That's just MOTHER FUCKING RICH. I put up my little sexy poem-y thing that kept me awake for so long Wednesday night because I refused to get out of bed to write it down, so I put it up last night specifically to get hits, thong pics and all, and within moments my counter goes offline. OK, no biggie, it'll be back up soon enough. I get up this morning, AND IT IS STILL FUCKING DOWN!!!!!!!!!!!!! Do you know how many weird google hits I get at 4am??? And now the East Coast is on their lunch break, hopefully perusing my diary. And the West Coast is now at work, itching for something to put off the start of their work day. AND I'M NOT GOING TO SEE ONE FUCKING HIT FROM IT!!!!!!! Wankers! Wankers!! WANKERS!!!!!!!!!!!!!!!!!


I feel like I had a thousand little dreams last night.

When I woke up at 2 in the morning to use the bathroom, I had just been dreaming that my husband was a hunter. It was traditional for the men to go off to hunt together, and the wives to set up temporary camps each night near each day's new hunting grounds. My husband handed me our baby girl, "Melissa", and said she was sick. I didn't know what to do. It was my duty to follow my husband and set up a camp so he could survive in the wilderness during the hunt. But it was also my duty to protect my baby while she was sick.

I dreamed that I was Whoopie Goldberg's character in The Color Purple. Except she met Shug when she was still a girl. And when she smiled that beautiful smile, it was Shug who told her, "You sho is ugly." So I stopped smiling.
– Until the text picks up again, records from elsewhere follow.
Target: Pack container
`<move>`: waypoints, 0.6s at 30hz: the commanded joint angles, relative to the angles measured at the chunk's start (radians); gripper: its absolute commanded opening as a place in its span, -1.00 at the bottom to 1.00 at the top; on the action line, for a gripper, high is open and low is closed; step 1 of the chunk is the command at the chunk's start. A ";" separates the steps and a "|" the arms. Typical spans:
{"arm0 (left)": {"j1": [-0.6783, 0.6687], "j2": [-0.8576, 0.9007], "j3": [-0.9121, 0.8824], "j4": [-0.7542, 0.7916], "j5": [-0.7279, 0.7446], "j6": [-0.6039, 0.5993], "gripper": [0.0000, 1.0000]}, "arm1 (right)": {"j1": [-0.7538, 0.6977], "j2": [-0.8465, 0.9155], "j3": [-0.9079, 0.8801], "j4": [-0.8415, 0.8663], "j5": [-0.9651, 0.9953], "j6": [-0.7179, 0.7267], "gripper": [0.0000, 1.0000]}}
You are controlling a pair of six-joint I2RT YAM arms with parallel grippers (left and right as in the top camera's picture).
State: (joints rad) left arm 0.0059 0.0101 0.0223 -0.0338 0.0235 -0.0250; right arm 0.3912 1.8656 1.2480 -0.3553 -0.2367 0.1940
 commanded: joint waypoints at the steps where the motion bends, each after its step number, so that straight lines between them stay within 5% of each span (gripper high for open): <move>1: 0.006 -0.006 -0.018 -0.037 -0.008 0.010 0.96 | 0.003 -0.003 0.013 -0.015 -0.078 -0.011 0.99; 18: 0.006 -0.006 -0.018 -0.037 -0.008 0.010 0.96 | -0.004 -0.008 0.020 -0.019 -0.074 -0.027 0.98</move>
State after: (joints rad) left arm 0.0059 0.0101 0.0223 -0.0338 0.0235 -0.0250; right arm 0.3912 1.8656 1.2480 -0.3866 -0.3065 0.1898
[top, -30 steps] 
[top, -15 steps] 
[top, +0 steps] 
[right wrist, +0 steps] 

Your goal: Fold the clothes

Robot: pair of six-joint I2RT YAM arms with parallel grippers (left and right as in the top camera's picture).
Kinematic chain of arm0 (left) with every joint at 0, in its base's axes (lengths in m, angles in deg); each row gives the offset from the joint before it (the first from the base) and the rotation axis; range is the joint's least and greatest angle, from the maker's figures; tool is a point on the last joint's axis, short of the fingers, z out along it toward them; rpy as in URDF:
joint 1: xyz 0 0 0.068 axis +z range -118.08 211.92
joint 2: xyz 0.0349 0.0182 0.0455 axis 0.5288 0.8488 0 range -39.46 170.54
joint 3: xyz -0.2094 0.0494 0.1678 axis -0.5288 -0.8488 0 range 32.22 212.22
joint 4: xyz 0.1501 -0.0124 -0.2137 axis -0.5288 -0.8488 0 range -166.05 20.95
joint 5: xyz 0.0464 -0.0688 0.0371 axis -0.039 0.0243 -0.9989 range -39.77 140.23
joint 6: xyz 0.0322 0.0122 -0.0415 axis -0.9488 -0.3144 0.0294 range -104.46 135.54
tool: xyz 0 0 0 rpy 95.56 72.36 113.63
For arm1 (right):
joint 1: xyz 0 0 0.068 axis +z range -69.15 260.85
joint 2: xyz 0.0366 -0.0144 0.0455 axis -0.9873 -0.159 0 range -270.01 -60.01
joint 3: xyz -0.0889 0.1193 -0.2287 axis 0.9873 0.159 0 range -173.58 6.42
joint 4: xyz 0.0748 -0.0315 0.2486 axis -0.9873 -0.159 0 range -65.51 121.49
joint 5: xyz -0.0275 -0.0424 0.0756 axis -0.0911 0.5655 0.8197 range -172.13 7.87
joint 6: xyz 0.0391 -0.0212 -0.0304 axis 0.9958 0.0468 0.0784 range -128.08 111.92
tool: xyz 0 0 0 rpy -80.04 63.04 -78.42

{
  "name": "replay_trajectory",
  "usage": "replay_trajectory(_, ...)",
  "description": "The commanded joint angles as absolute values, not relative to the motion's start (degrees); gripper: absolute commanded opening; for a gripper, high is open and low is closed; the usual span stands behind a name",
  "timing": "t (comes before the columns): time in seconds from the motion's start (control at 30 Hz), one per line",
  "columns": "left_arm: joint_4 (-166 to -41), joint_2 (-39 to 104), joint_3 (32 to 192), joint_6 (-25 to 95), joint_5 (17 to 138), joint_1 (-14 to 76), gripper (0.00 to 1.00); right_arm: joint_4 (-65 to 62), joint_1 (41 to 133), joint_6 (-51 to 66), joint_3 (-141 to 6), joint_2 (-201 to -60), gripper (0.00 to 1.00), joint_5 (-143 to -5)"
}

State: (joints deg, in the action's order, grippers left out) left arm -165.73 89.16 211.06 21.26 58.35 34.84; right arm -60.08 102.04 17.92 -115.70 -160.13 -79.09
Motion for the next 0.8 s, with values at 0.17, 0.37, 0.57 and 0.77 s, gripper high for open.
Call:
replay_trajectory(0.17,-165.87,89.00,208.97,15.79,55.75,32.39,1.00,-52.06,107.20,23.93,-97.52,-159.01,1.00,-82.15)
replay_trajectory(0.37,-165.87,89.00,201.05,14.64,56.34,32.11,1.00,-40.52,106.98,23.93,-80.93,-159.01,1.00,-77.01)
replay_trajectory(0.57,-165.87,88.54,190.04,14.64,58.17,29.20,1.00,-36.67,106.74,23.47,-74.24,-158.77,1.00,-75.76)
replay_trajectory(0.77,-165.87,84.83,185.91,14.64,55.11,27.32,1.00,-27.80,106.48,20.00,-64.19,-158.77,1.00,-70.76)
I dreamed about some intergalactic James Bond-type spy, eavesdropping on evil alien conversations and nailing alien women. Turned out he was being played by Kevin Costner (ewww), and it was the first rated R movie to show someone getting a blow job. I saw Kevin Costner getting a blowjob. Ewwwwwwwwwwwwwwwwwww.
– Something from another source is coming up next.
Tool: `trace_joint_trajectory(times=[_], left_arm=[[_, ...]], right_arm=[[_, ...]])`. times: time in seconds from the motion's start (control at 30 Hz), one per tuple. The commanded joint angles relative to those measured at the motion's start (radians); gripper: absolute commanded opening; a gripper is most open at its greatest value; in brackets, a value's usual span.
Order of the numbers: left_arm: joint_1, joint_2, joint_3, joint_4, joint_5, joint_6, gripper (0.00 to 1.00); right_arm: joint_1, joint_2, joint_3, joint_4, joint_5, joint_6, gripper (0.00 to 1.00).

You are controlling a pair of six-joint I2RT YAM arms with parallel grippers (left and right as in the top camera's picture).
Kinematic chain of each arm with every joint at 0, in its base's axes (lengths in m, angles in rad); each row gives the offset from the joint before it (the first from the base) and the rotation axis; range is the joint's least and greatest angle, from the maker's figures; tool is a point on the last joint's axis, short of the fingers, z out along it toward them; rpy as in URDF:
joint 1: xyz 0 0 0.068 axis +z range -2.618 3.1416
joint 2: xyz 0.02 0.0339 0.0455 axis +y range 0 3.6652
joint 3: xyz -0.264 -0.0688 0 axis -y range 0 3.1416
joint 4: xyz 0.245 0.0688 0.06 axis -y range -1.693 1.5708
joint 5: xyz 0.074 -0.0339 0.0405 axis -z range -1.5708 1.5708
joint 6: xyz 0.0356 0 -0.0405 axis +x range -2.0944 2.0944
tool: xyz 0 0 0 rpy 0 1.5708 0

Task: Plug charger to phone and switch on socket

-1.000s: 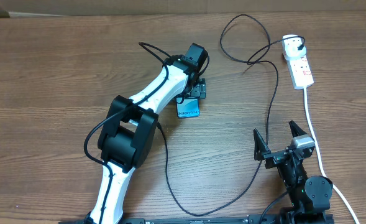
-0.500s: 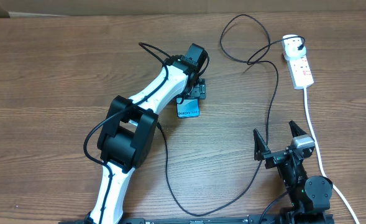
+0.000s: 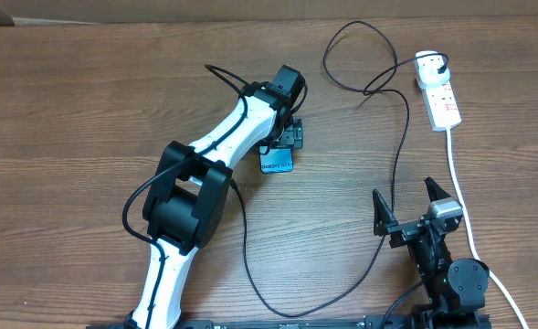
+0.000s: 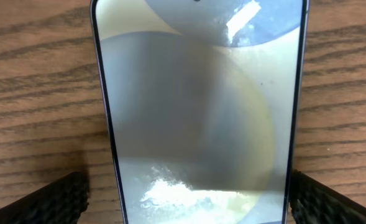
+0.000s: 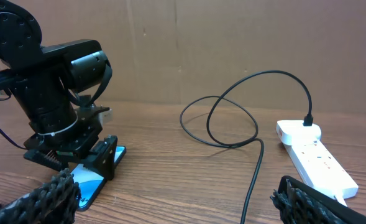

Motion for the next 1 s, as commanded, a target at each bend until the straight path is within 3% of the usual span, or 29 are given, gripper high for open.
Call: trace_joint_trajectory(times=[0.0, 0.33, 0.97], left_arm=[[-0.013, 0.044, -0.049, -0.014, 0.104, -0.022, 0.96], [-0.013, 0.044, -0.049, -0.039, 0.092, -0.021, 0.88], [-0.013, 0.044, -0.049, -0.019, 0.091, -0.022, 0.84]], right_arm=[[0.006, -0.010, -0.010, 0.004, -0.003, 0.003, 1.00], [0.006, -0.010, -0.010, 0.004, -0.003, 0.003, 1.00], [0.006, -0.010, -0.010, 0.004, -0.003, 0.003, 1.00]])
Then there was the last dream that I just woke up from. It was the longest, the most twists. Like it was really a bunch of different dreams, but some thread held it together. It started out trying to get to the place where we were to meet Sweetie's family for a get-together. Lots of trauma there, cell phones not working, getting lost in a mall, etc. Trauma at the convenience store trying to buy $3 eye drops, but I had no cash, and successive credit cards weren't working - because they all demanded I show my birth certificate. Finally got to the dinner, and everyone was staying the night at this hotel. Except for some reason it was *our* responsibility to take everyone's children into *our* room and babysit them for the night. Later, all the kids were revolting, and I was trying to save the little infant, but the damn brats had unleashed poisonos spiders from their cage to attack me & my husband. Finally got the infant. But as we were trying to get away, one of our friends turned out to be on the uprising side, and stole the baby from us in a grocery store. And then they stole my Husband. So I decided it was time to commit suicide, since I didn't have my baby or my husband any more. And then my gaypal showed up to take me out to drinks. Great idea, I'll get drunk instead of suicide! Except in the car, I realized I didn't have any credit cards on me that would work, because I still hadn't found my birth certificate, so I began to cry...

This is why I can always find the importance or at least symbolism in other people's dreams, but not my own. Because I always think EVERY little detail is important to the telling. Except that I still mourn those two babies, Melissa the sick one and then the stolen baby. If I hadn't just finished my period this weekend and we haven't had sex in over a week, I would be concerned that I'm pregnant.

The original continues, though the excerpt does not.